HHS Ten Big New Year’s Resoltutions For 2014
December 17, 2013
The Department of Health and Human Services has a few glaring management and performance issues it needs to work out in the coming year — at least according to a new report put out by the Office of Inspector General.
Oversight of the health insurance exchanges and the shift to value-based payments are at the top.
In its annual summary released Tuesday of HHS top management and performance challenges, the OIG raised concerns over continuing and new vulnerabilities that the department will wrestle with. Last year, implementation of the Affordable Care Act in general led the list, which is included with the agency’s annual financial report.
This year, the auditor has broken out two of the ACA’s most complex and difficult reforms to execute and manage to highlight. The others are holdovers from last year but tweaked to reflect progress in the department’s oversight and accountability.
Among the 10 management and performance challenges are:
1. Overseeing the health insurance marketplaces. Despite recent progress in the operations of HealthCare.gov, more upgrades and improvements are needed in front-facing consumer functions and backend administrative and financial management functions so that issuers and consumers receive accurate enrollment and subsidy information and that systems for paying insurers operate safely and with internal controls. Short-term and permanent solutions are needed to accelerate and smooth enrollment. Eligibility systems, payment accuracy, contractor oversight, data security and consumer protection are concerns related to the exchanges.
2. Transitioning to value-based payments for healthcare. Medicare and Medicaid intend to reward high-quality care, penalize low-quality care or enhance care coordination. The Centers for Medicare & Medicaid Services, which has ongoing test models for accountable care organizations, shared savings and bundled payment for care improvement, needs to prioritize mechanisms for the transition and develop and refine quality, outcomes and performance metrics. The models and the systems they rely on need to be continuously monitored for timeliness, accuracy, program integrity and risk of waste, fraud and abuse.
3. Ensuring appropriate use of prescription drugs in Medicare and Medicaid. CMS has strengthened its oversight of prescription drug utilization in Medicare Part D to combat overuse, abuse, fraud and drug diversion by requiring a valid provider identifier. The OIG recommends that prescription claims include an authorized prescriber, better analysis of billing data to detect pharmacies and providers with extreme patterns and assure that Part D plans do not pay for prohibited refills of Schedule II drugs.
4. Protecting the integrity of an expanding Medicaid program. Increasing the Medicaid population to qualifying adults earning up to 133 percent of the federal poverty level in those states that have taken the option will intensify the urgency of tackling program integrity issues that the program already faces, including improper payments, managed care program fraud, waste and abuse, such as in contract procurement, and working with states on payments to public providers.

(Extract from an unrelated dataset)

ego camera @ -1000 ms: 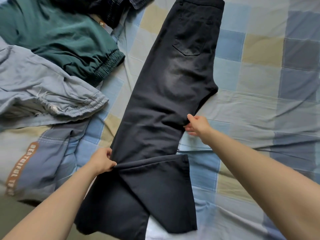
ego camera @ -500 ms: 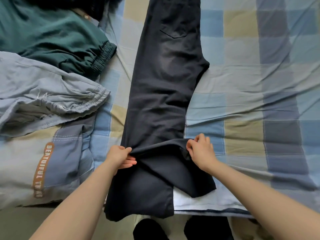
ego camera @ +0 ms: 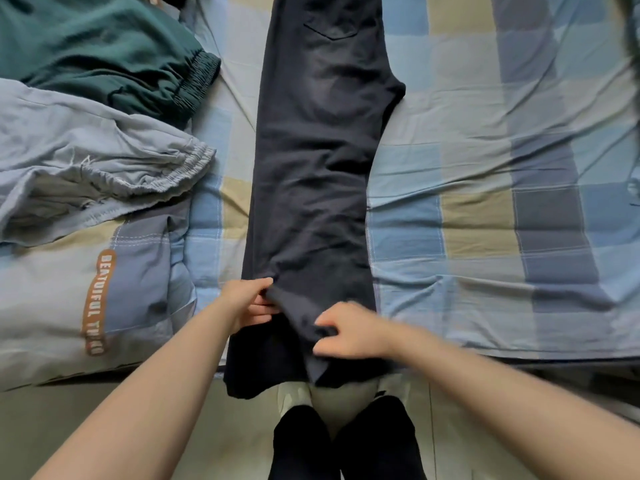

5. Fighting fraud and waste in Medicare Parts A and B. Even as Medicare fraud strike force teams have reduced claims and payments susceptible to fraud, schemes migrate among providers, suppliers and geography, so the agency needs to improve its use of data and tools to combat that. It also should build on its progress with contractor performance and oversight, including more evaluation measures, especially for high-risk providers, such as home health agencies and community mental health centers in fraud-prone areas.
6. Preventing improper payments and fraud in Medicare Advantage. CMS needs to continue to monitor that MA organizations submit accurate diagnoses for setting risk-adjustment payments and recoup overpayments. Doing that, the MA error rate fell to 9.5 percent in fiscal 2013 from 11.4 percent the previous year. Strategies used to manage risk included audits of risk-adjustment data to verify diagnoses accuracy, training for MA organizations and educating physicians to improve their medical record documentation to support patient diagnoses. The OIG also recommended a recovery audit contractor program for Medicare Advantage.
Other management challenges, rounding off the top 10 resolutions for 2014, were ensuring the quality of care in nursing facilities and home- and community-based settings; effectively using data and technology to protect program integrity; protecting HHS grants and contract funds from fraud, waste and abuse; and ensuring the safety of food, drugs and medical devices.